WHAT YOU NEED TO DO:
Please transcribe exactly, and only, the lines of the data below between the line holding "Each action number" and the line holding "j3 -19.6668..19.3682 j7", inclusive.

GIVEN INFORMATION:
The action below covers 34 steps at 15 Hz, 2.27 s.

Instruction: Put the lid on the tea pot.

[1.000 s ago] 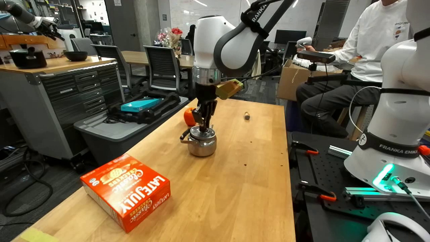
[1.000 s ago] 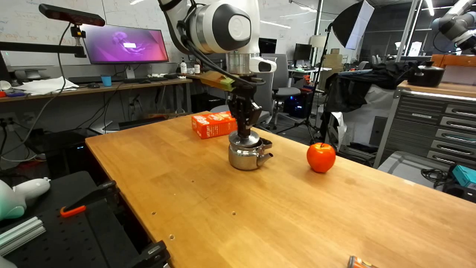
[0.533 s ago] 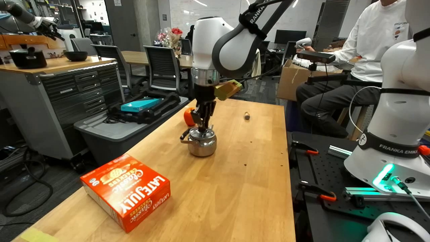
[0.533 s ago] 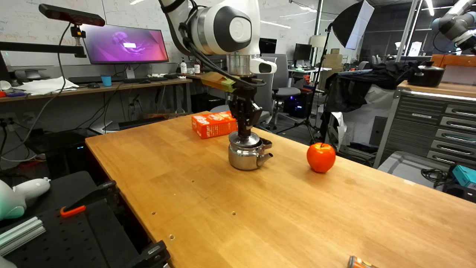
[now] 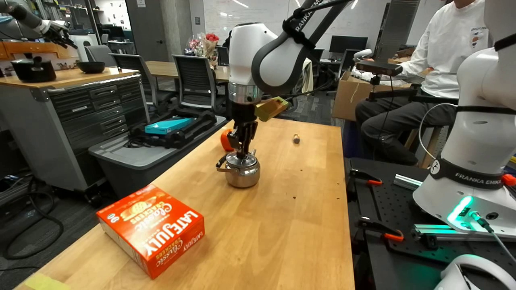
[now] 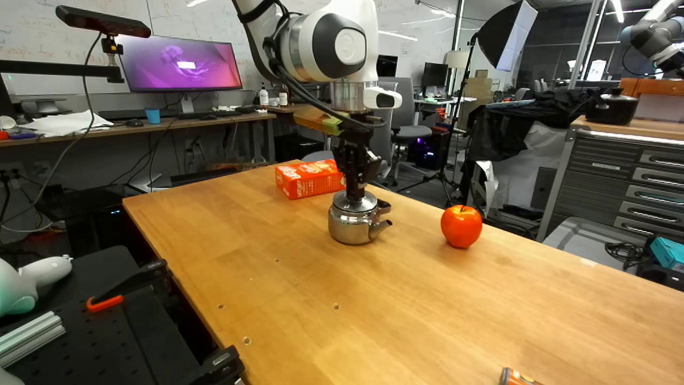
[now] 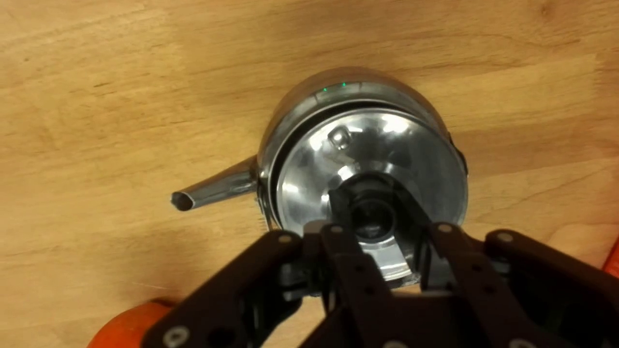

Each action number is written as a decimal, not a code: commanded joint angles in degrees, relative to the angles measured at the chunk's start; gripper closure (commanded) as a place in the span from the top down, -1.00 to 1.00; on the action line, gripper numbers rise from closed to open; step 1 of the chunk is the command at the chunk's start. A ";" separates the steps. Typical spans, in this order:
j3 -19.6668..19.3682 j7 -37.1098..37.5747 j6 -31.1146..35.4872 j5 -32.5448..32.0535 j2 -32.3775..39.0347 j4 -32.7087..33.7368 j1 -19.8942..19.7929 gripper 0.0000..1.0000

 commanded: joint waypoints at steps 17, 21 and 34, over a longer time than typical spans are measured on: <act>-0.95 0.69 -1.49 -3.97 -7.69 -5.09 2.03 1.00; -0.04 -0.12 -1.70 -5.90 -14.81 -10.29 1.40 1.00; 2.25 -0.35 -0.29 -1.50 -30.10 -24.84 -0.95 1.00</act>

TASK ANSWER:
Each action number is written as a decimal, not a code: commanded joint angles in degrees, relative to the angles measured at the chunk's start; gripper closure (commanded) as a place in the span from the top down, -1.00 to 1.00; on the action line, gripper numbers rise from closed to open; step 1 of the chunk is the command at the chunk's start. A ";" separates the steps. Typical spans, in this order:
j3 -19.6668..19.3682 j7 -37.1098..37.5747 j6 -31.1146..35.4872 j5 -32.5448..32.0535 j2 -32.3775..39.0347 j4 -32.7087..33.7368 j1 -19.8942..19.7929 gripper 0.0000..1.0000

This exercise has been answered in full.